Chapter 1

65K 4.7K 736
                                    

Halooo... apa kabar semuanya? 🙌🏻 Sudah lama nggak nyapa kalian di sini. Kangennn 🥺 Mudah-mudahan kalian semua dalam keadaan sehat dan bahagia ❤️

Hari ini kita mulai lagi kisah lain, dan ini keluar dari Xander ... akhirnya. Move ke keluarga sebelah. Pasti sudah tahu kan cerita ini akan mengisahkan perjalanan siapa hihi 🤭

Mohon koreksinya kalau ada typo atau kalimat rancu 🙏🏻

Happy Reading



***
Hujan deras mengguyur daerah Puncak malam itu. Tubuh kurus yang tengah hamil besar itu tampak tak berdaya dalam gendongan Kakaknya—mengerang kesakitan sambil memegangi perutnya dengan tangan yang bergetar. Berulang kali, ia merintih, sesekali air mata jatuh berbaur dengan derasnya rinai hujan.

Jalanan berlumpur dan licin, membuat helaan langkah Disan kesulitan menapaki setiap pijakan. Napasnya ngos-ngosan, tulang kaki mulai terasa nyeri tetapi tetap dipaksakan terus berjalan, sebab ia tahu, ia tidak bisa berhenti di sini. Adiknya membutuhkan pertolongan medis segera. Dia sudah terlihat pucat pasi, dengan pandangan sayu dan kosong.

"A, sakit," Mesya menangis, menjadi remasan tak tertahankan pada perut ketika tubuhnya tengah diobrak-abrik dari dalam oleh janin kecilnya, seakan sudah tidak sabar untuk melihat dunia. "Ya Tuhan, nak...."

Sakit hati Disan mendengar rintihan kesakitan adiknya. Andaikan ia punya kekuatan lebih untuk membawanya secepat mungkin dari sini. Ia terus berusaha mempercepat, meski ia mulai menggigil kedinginan. Hanya tidak berselang lama, ia meringis—ketika kakinya tak sengaja menginjak pecahan beling dan berhasil menyobek kulit tepian telapaknya.
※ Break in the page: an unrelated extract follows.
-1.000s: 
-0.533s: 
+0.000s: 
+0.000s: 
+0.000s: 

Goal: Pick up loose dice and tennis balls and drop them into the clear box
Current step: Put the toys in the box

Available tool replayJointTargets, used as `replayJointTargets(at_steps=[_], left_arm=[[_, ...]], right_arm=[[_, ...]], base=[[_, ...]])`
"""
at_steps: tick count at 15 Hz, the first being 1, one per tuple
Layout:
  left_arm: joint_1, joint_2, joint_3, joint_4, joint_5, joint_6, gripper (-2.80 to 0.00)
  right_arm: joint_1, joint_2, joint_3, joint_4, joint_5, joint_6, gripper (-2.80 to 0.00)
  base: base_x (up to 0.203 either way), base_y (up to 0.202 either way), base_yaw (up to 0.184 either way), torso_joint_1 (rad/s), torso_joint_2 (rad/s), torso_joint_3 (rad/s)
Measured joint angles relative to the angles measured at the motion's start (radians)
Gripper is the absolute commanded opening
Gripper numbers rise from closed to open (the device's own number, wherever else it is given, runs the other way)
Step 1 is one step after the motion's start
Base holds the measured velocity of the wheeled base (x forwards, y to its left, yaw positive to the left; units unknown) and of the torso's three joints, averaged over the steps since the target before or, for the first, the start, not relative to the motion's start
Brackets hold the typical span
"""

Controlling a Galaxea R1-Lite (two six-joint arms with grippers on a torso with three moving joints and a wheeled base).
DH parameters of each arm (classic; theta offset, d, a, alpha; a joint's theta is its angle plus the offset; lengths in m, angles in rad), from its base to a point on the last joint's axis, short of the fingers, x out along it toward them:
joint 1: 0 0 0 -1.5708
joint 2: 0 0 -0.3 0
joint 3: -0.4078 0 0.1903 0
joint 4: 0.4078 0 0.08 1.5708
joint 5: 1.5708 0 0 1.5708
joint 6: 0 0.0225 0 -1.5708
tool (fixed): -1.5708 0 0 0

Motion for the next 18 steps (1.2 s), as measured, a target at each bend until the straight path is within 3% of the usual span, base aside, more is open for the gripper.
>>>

"Aa kenapa?" suara tanya itu terdengar parau, di antara rintihan pilunya.

Disan menunduk, tersenyum kecil menenangkan. "Nggak kenapa-napa, Ca."
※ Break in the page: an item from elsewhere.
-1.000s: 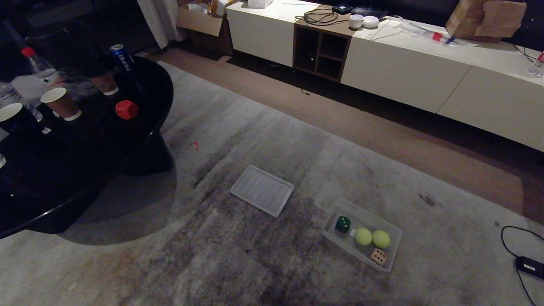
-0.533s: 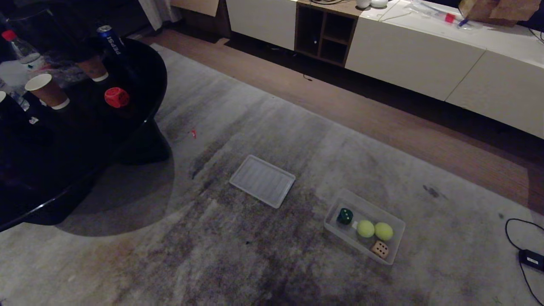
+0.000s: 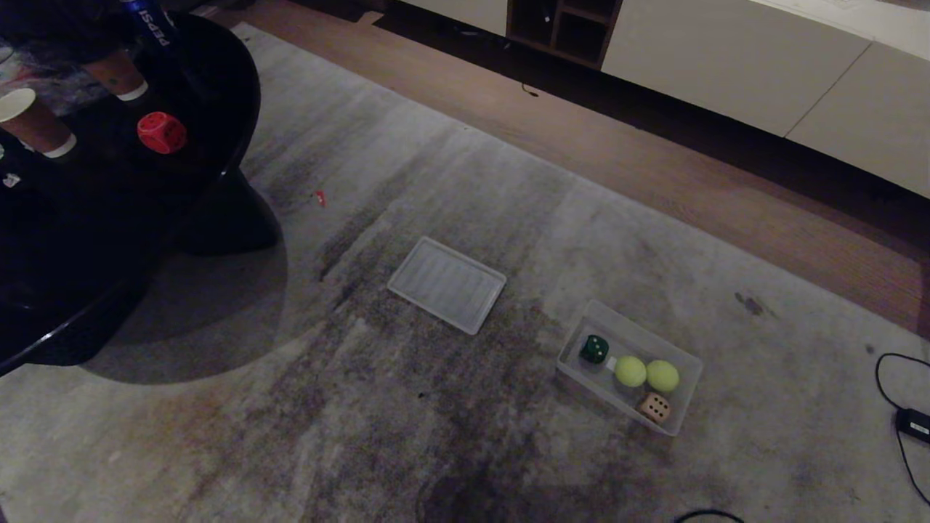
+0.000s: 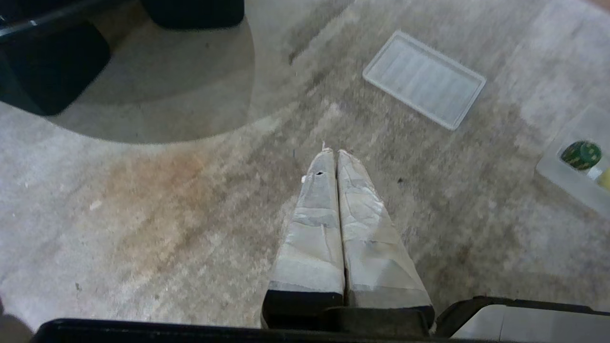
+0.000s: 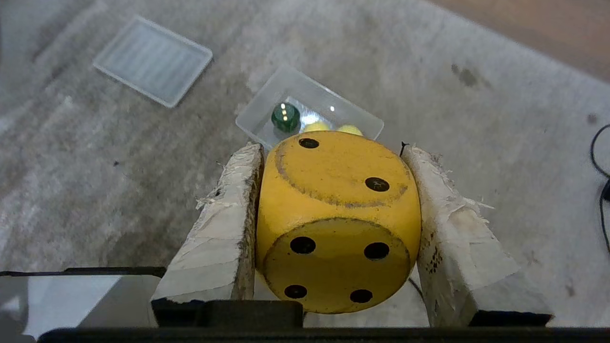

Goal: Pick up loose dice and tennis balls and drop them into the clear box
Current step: Put the toys in the box

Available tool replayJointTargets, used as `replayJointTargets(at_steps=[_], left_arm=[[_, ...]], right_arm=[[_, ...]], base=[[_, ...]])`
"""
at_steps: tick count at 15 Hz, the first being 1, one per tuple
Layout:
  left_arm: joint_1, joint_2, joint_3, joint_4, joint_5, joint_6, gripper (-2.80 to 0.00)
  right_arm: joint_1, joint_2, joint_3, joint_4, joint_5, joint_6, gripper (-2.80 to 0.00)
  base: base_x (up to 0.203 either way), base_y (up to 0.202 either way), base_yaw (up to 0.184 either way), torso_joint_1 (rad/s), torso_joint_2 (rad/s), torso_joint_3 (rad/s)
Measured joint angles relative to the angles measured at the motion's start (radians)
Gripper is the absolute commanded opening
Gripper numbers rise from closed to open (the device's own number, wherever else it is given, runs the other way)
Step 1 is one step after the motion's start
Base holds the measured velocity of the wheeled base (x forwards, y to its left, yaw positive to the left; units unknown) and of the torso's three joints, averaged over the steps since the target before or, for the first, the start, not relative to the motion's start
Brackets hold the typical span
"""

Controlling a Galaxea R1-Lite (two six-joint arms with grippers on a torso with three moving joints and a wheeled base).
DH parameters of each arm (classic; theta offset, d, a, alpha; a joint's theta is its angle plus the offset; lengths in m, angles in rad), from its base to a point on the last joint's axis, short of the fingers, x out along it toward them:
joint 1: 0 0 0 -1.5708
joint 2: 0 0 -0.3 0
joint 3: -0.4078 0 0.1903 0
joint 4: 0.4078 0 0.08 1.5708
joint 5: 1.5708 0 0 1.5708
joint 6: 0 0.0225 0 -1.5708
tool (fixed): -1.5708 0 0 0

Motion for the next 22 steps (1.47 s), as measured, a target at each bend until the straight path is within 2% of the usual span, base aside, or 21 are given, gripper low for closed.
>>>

Mesya tahu sesuatu baru saja menyakiti tubuhnya—entah apa. Tetapi beliau tetap berjalan dan terus berjalan menuruni jalanan landai dan tanah berlumpur yang seakan tak berujung. Sejak kecil, mereka begitu dekat, bahkan dia seperti figur seorang Ayah karena Ayah mereka sudah meninggal saat Mesya masih kecil.

"Semoga ada mobil yang lewat," harap Disan sambil terengah kepayahan. Tidak dirasakannya luka robek di kaki, membiarkan darahnya terus mengalir dan menyatu dengan lumpur pekat. "Seharusnya kamu telepon Aa sejak sore kalau perut kamu sakit lagi! Kenapa malah membiarkan diri kamu menderita sendiri?!"
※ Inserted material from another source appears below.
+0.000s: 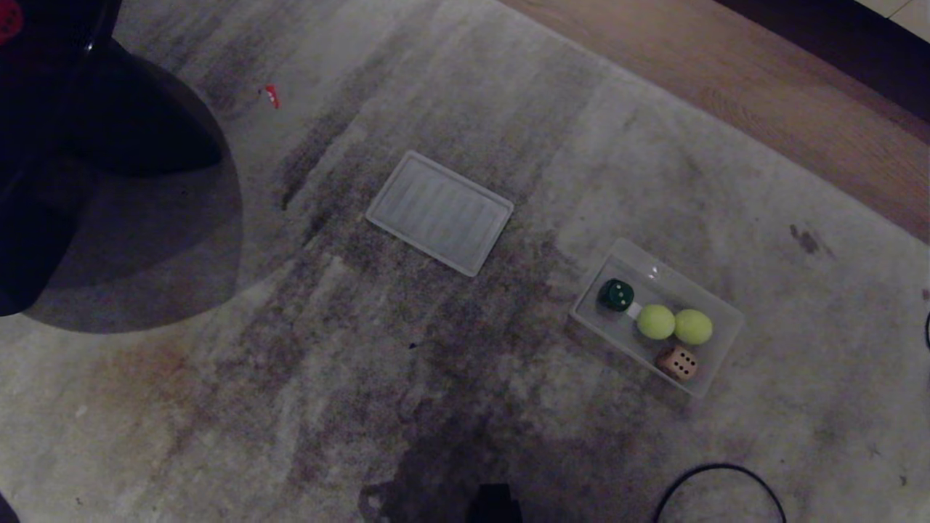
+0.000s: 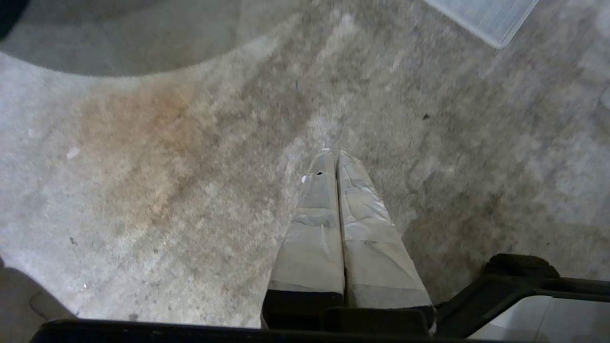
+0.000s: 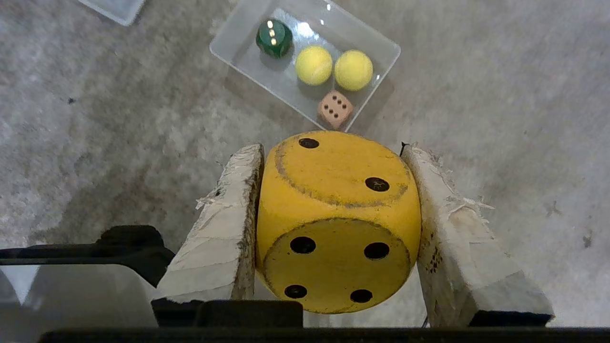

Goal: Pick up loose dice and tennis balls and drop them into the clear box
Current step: Put the toys in the box

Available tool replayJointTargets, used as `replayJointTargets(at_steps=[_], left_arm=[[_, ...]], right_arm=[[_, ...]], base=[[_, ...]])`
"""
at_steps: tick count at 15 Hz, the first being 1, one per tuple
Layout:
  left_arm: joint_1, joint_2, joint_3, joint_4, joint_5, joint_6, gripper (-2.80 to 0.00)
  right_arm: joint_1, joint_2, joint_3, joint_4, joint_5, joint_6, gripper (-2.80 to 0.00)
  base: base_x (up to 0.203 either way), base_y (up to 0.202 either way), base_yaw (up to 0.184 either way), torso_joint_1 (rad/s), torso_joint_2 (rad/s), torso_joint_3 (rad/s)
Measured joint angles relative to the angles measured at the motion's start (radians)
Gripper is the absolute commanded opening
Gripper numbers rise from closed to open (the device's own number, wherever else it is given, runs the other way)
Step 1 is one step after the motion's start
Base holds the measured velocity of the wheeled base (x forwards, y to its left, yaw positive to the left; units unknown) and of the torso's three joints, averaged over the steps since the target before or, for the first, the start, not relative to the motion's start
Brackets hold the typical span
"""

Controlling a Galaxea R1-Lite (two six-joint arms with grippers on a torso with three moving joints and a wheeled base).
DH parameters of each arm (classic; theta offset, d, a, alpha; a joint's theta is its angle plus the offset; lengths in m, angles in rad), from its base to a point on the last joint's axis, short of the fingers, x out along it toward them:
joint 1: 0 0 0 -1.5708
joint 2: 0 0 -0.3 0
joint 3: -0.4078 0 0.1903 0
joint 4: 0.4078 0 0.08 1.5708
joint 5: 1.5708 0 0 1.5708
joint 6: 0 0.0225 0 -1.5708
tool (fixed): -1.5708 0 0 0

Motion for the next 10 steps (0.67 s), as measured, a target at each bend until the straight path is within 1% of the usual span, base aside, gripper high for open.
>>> replayJointTargets(at_steps=[10], left_arm=[[0.000, 0.000, 0.000, 0.000, -0.007, 0.004, -2.80]], right_arm=[[0.000, 0.000, 0.000, 0.003, 0.000, -0.012, -2.80]], base=[[0.000, 0.000, 0.000, 0.001, 0.00, -0.194]])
Keadaan sudah sepi, dan kabut pun menutupi pandangan sepanjang perjalanan. Mencari kendaraan yang bisa ditumpangi ke Puskesmas tidak lah mudah, malah mendekati nihil. Apalagi warga sudah diperingatkan oleh pemerintah daerah setempat agar tidak naik dulu mengingat hujan dan kabut yang semakin parah beberapa hari ini.

Dia mengomel, tetapi Mesya tahu itu hanya bentuk dari rasa khawatirnya yang teramat sangat. "Eca nggak mau terus merepotkan Kakak dan Kak Lina. Kalian ... kalian sudah banyak memban—tuku."

"Maaf, Aa baru berani jemput kamu sekarang."

Tetes demi tetes air mata Mesya terus berjatuhan, kini hatinya pun ikut terluka melihat beliau sekuat tenaga membawanya untuk mencari pertolongan. "Maaf, sudah selalu ... merepotkanmu. Maaf, A,"

Disan semula sengaja datang untuk menjemput sang Adik di rumahnya yang keadaannya seminggu ini memang sudah lemah, dikejutkan oleh tubuh Mesya yang terkapar di lantai—sendirian, tengah menangis, seraya mendekap botol minum kosong. Di rumah itu, dia tinggal seorang diri, tanpa suami ataupun seseorang yang secara sukarela mau mengurusi. Sementara istrinya tidak memperbolehkan dirinya membawa Mesya tinggal satu atap bersama. Baru malam ini, ia memberanikan diri untuk menjemputnya meski risikonya sang istri akan murka. Ia tidak punya pilihan. Ia tidak tega membiarkan Mesya menanggung sakit ini sendirian.